# [Task item]
Reproduce the entries that follow, exactly and in full.

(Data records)
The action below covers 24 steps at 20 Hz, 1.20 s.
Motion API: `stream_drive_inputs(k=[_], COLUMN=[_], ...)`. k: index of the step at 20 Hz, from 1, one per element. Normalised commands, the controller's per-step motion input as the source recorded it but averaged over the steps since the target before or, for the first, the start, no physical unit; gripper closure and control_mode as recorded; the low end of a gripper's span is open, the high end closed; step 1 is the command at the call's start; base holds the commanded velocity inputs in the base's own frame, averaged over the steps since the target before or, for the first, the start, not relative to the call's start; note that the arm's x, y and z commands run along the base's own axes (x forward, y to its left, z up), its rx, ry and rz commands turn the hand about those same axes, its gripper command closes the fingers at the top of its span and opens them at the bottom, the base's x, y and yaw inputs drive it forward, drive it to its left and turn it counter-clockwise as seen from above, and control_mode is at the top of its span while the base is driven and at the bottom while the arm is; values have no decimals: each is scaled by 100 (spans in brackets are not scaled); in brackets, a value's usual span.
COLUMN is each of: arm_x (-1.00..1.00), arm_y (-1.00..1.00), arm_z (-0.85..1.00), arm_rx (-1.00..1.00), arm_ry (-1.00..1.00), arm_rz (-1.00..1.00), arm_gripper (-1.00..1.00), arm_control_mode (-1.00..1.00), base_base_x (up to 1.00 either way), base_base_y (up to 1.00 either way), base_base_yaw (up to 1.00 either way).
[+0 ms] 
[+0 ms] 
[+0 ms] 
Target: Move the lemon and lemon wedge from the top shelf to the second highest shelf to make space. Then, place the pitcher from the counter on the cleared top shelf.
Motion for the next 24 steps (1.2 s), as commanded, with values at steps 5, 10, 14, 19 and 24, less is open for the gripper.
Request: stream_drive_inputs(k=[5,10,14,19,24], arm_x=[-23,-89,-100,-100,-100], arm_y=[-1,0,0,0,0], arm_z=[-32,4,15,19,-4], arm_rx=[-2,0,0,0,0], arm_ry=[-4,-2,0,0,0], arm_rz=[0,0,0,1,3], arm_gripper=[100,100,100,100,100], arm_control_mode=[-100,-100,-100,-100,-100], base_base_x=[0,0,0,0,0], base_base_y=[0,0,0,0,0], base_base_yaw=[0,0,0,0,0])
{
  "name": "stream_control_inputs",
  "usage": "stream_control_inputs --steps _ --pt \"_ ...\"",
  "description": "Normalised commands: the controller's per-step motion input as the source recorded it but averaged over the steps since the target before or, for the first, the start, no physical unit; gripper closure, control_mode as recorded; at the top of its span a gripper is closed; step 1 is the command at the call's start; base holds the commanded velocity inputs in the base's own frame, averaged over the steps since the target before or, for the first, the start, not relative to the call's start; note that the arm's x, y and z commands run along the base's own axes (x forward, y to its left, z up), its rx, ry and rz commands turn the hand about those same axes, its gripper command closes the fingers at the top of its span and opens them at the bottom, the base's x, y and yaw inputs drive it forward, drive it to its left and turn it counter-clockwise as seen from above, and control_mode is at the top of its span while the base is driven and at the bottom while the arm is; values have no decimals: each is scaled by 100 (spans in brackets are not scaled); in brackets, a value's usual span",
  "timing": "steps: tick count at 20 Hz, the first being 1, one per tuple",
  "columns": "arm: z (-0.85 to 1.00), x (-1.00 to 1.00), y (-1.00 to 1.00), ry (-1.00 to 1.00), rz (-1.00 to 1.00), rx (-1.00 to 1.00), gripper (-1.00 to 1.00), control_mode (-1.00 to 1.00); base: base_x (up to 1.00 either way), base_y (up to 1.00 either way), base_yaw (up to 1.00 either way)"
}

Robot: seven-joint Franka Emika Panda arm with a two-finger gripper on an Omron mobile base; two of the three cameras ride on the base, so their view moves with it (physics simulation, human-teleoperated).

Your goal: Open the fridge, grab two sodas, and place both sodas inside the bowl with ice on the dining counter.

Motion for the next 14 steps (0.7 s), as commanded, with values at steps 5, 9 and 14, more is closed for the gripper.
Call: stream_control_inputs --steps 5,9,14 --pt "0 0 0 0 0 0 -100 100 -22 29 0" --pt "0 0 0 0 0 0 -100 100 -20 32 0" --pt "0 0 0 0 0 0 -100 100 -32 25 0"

# [Written response]
The action below covers 24 steps at 20 Hz, 1.20 s.
Motion API: `stream_drive_inputs(k=[_], COLUMN=[_], ...)`. k: index of the step at 20 Hz, from 1, one per element. Normalised commands, the controller's per-step motion input as the source recorded it but averaged over the steps since the target before or, for the first, the start, no physical unit; gripper closure and control_mode as recorded; the low end of a gripper's span is open, the high end closed; step 1 is the command at the call's start; base holds the commanded velocity inputs in the base's own frame, averaged over the steps since the target before or, for the first, the start, not relative to the call's start; note that the arm's x, y and z commands run along the base's own axes (x forward, y to its left, z up), its rx, ry and rz commands turn the hand about those same axes, its gripper command closes the fingers at the top of its span and opens them at the bottom, the base's x, y and yaw inputs drive it forward, drive it to its left and turn it counter-clockwise as seen from above, and control_mode is at the top of its span while the base is driven and at the bottom while the arm is; values have no decimals: each is scaled by 100 (spans in brackets are not scaled); in brackets, a value's usual span.
COLUMN is each of: arm_x (-1.00..1.00), arm_y (-1.00..1.00), arm_z (-0.85..1.00), arm_rx (-1.00..1.00), arm_ry (-1.00..1.00), arm_rz (-1.00..1.00), arm_gripper (-1.00..1.00), arm_control_mode (-1.00..1.00), base_base_x (up to 1.00 either way), base_base_y (up to 1.00 either way), base_base_yaw (up to 1.00 either way).
[+0 ms] 
[+0 ms] 
[+0 ms] 
Target: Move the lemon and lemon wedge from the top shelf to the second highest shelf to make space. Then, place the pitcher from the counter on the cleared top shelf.
Motion for the next 24 steps (1.2 s), as commanded, with values at steps 5, 10, 14, 19 and 24, less is open for the gripper.
Request: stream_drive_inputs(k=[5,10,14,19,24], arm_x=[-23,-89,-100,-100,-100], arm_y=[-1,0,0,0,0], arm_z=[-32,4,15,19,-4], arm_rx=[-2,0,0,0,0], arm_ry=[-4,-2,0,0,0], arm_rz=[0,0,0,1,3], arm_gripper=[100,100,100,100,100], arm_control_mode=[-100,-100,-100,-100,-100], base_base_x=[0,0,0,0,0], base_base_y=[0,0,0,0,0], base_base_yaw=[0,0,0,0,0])
{
  "name": "stream_control_inputs",
  "usage": "stream_control_inputs --steps _ --pt \"_ ...\"",
  "description": "Normalised commands: the controller's per-step motion input as the source recorded it but averaged over the steps since the target before or, for the first, the start, no physical unit; gripper closure, control_mode as recorded; at the top of its span a gripper is closed; step 1 is the command at the call's start; base holds the commanded velocity inputs in the base's own frame, averaged over the steps since the target before or, for the first, the start, not relative to the call's start; note that the arm's x, y and z commands run along the base's own axes (x forward, y to its left, z up), its rx, ry and rz commands turn the hand about those same axes, its gripper command closes the fingers at the top of its span and opens them at the bottom, the base's x, y and yaw inputs drive it forward, drive it to its left and turn it counter-clockwise as seen from above, and control_mode is at the top of its span while the base is driven and at the bottom while the arm is; values have no decimals: each is scaled by 100 (spans in brackets are not scaled); in brackets, a value's usual span",
  "timing": "steps: tick count at 20 Hz, the first being 1, one per tuple",
  "columns": "arm: z (-0.85 to 1.00), x (-1.00 to 1.00), y (-1.00 to 1.00), ry (-1.00 to 1.00), rz (-1.00 to 1.00), rx (-1.00 to 1.00), gripper (-1.00 to 1.00), control_mode (-1.00 to 1.00); base: base_x (up to 1.00 either way), base_y (up to 1.00 either way), base_yaw (up to 1.00 either way)"
}

Robot: seven-joint Franka Emika Panda arm with a two-finger gripper on an Omron mobile base; two of the three cameras ride on the base, so their view moves with it (physics simulation, human-teleoperated).

Your goal: Open the fridge, grab two sodas, and place both sodas inside the bowl with ice on the dining counter.

Motion for the next 14 steps (0.7 s), as commanded, with values at steps 5, 9 and 14, more is closed for the gripper.
Call: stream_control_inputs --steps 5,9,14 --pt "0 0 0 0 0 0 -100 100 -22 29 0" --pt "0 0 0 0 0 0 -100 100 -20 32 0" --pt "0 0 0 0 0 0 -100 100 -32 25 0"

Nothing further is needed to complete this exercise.